If the resistance is about autonomy, people need to co-create. Bring them in early. Ask what their non-negotiables are. Share yours. Frame the conversation as "us against the challenge" rather than "you need to get on board." Autonomy-based resistance is also where the most effective technique in the leadership toolkit becomes essential.
The Move Most Leaders Skip
The default leadership response to resistance is to argue. Restate the business case. Add another slide. Send another email. This is exactly the wrong move, and it fails for a reason well established in transformation and behavioral change work: people argue against ideas imposed on them and for ideas they have voiced themselves. Every time you re-explain the case for AI to someone hesitant, the more they might hold their ground.
The technique that works in the opposite direction is motivational interviewing. It was developed for clinical settings, where the cost of pushing people who were not ready to change was high. It has since been validated as an effective approach in organizational change.

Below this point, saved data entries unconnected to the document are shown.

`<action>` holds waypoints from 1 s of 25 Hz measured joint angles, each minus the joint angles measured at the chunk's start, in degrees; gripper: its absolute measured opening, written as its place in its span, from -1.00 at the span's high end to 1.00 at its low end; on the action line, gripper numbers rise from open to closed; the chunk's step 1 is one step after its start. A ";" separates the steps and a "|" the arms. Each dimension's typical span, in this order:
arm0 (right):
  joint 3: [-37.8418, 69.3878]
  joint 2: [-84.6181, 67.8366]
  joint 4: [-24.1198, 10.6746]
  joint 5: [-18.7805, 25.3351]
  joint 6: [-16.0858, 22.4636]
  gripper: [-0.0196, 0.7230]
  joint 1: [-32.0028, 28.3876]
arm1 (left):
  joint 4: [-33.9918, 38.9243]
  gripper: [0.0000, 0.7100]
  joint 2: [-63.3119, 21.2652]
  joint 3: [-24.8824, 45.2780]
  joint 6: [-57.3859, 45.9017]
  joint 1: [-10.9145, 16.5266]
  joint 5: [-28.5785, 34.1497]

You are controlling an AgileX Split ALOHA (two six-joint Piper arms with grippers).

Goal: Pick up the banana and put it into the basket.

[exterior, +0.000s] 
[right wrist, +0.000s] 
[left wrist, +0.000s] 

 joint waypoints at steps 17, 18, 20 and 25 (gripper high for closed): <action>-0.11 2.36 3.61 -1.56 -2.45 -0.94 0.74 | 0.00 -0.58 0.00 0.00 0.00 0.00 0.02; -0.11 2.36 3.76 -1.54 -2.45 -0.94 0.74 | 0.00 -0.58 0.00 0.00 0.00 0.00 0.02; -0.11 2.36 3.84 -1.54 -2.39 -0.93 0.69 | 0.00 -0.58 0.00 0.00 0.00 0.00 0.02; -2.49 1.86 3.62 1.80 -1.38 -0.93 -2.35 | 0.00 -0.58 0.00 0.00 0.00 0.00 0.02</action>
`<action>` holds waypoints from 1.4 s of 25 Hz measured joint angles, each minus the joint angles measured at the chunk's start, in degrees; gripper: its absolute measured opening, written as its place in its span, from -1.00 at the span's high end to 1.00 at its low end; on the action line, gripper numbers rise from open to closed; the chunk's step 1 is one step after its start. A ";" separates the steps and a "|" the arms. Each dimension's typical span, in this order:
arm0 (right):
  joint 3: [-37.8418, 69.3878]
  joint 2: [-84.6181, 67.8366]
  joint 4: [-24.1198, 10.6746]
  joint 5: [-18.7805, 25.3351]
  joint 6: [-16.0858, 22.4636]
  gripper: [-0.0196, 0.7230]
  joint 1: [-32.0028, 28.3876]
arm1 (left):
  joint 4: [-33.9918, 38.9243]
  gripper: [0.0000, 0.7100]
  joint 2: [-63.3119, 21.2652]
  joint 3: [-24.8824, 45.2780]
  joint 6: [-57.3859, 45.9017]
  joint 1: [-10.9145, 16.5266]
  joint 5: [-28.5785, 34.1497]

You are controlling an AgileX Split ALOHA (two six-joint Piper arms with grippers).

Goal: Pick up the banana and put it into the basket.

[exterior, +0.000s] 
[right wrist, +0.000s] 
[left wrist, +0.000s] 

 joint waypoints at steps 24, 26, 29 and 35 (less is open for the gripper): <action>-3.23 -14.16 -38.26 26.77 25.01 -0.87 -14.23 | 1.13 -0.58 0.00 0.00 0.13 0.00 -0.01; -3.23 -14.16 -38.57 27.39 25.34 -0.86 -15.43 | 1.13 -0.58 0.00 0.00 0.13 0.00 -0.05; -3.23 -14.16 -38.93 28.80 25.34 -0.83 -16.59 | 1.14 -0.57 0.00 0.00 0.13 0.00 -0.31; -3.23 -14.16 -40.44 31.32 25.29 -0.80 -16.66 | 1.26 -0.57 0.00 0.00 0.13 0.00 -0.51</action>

The idea is simple: instead of telling someone why the change matters, you ask the questions that allow them to tell you.
Here are a couple of examples to get you started:
- Ask evocative, future-framed questions: if you did integrate AI into your workflow this quarter, what would make it worth your time?
- Use the importance ruler: on a scale of zero to ten, how important is it to you that we adopt this, and why a four and not a one?
- Look backward as well as forward: when have you successfully adopted a new way of working before, and what made that one stick?
- Explore the values that are at stake: what is it about your job that you would hate to lose?
Each question pulls the person out of defending their position and into describing the conditions under which the change could work for them. Those conditions are the design feedback for your rollout.
When you hit pushback inside these conversations (and you will), it is important to reflect rather than rebut. If someone says, "This is just another initiative that will fade," do not defend the initiative. Rather, it is much more useful to reflect on what you heard: you have watched things like this come and go, and you would rather not invest the energy again. Most of the time, the second thing they say after a real reflection is the thing that actually matters. That is where the work begins.
The Real Work
The organizations that succeed at AI adoption are not the ones with the slickest rollout decks or the largest license counts. They are the ones whose leaders can sit inside a difficult conversation, ask one more question, and respond to what was actually said. They treat resistance as the diagnostic instrument it is, rather than the friction to engineer out of the system. The cost of doing this work early is a few uncomfortable conversations and an ounce of patience. The cost of skipping it is an adoption you thought you had, with engagement that quickly fades away.
Today, the leaders who will pull their organizations through are the ones who can read the room before they push the change. That capability is not a soft skill. It is a design discipline, and one we work on directly with leadership teams in our AI transformation engagements at Xebia.